QUANDO OS ADULTOS SOMEM: A ADULTIZAÇÃO DA INFÂNCIA E AS NOVAS FORMAS DE ORFANDADE
DOI:
https://doi.org/10.46550/cadernosmilovic.v4i2.201Resumo
O artigo analisa o fenômeno da adultização da infância e a ausência de adultos como referências simbólicas, problematizando os impactos dessas transformações na formação afetiva, cognitiva e ética das novas gerações. Em um contexto marcado pela aceleração do tempo, pela cultura do desempenho e pela influência das mídias digitais, observa-se a antecipação de papéis e responsabilidades que afastam a criança do tempo próprio da infância. A pesquisa, de caráter bibliográfico e abordagem qualitativa, fundamenta-se em autores como Oliveira et al (2020), Ferreira (2021), Castilhos e Leandro (2018) e Lajonquière (2019), que discutem a crise das presenças adultas e a perda da ludicidade como eixos centrais da experiência formativa. O estudo aponta que a infância contemporânea vem sendo convertida em um espaço de cobranças e comparações, no qual a imaginação e o brincar cedem lugar à produtividade e ao consumo. Essa lógica adultocêntrica compromete o desenvolvimento emocional e simbólico das crianças, tornando-as vulneráveis à solidão, à ansiedade e à ausência de vínculos estáveis.
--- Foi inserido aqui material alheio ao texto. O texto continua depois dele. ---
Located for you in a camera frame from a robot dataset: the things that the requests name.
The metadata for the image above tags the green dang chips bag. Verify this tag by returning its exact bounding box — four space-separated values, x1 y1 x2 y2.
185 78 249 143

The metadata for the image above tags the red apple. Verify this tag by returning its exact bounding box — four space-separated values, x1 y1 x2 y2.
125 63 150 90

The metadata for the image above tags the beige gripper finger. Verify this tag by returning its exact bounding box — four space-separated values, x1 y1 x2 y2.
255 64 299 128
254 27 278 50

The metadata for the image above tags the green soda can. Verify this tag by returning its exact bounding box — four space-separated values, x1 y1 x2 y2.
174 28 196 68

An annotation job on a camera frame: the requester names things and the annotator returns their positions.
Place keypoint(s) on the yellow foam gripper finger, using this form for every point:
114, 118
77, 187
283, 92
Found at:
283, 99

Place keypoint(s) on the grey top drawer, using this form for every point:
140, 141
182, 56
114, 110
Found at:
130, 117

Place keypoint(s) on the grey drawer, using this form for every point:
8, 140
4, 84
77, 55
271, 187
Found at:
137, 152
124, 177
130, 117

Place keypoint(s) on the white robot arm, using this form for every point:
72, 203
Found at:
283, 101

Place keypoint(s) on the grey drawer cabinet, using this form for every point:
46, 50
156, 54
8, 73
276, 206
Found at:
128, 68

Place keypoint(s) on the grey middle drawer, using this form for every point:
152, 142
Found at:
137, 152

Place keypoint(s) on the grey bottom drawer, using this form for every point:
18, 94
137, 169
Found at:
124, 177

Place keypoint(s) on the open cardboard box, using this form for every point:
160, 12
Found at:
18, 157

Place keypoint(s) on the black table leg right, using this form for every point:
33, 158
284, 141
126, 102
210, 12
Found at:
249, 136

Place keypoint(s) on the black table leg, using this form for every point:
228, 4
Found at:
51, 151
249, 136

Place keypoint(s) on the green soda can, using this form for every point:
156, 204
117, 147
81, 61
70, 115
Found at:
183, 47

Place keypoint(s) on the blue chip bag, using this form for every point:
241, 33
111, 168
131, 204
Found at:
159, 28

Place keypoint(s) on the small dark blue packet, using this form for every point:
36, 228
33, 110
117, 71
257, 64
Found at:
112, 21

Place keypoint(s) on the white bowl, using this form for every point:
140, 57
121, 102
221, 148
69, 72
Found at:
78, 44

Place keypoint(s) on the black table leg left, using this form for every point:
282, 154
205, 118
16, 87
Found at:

A nova orfandade simbólica manifesta-se na fragilidade das relações intergeracionais e na dissolução da autoridade como presença orientadora. Diante desse quadro, o artigo propõe uma reflexão sobre a reconstrução das presenças adultas, compreendidas como gestos éticos de escuta, cuidado e responsabilidade compartilhada. Conclui-se que resgatar a infância implica reencantar o papel do adulto como mediador de sentidos e valores, capaz de sustentar o diálogo entre gerações e promover experiências educativas humanizadoras.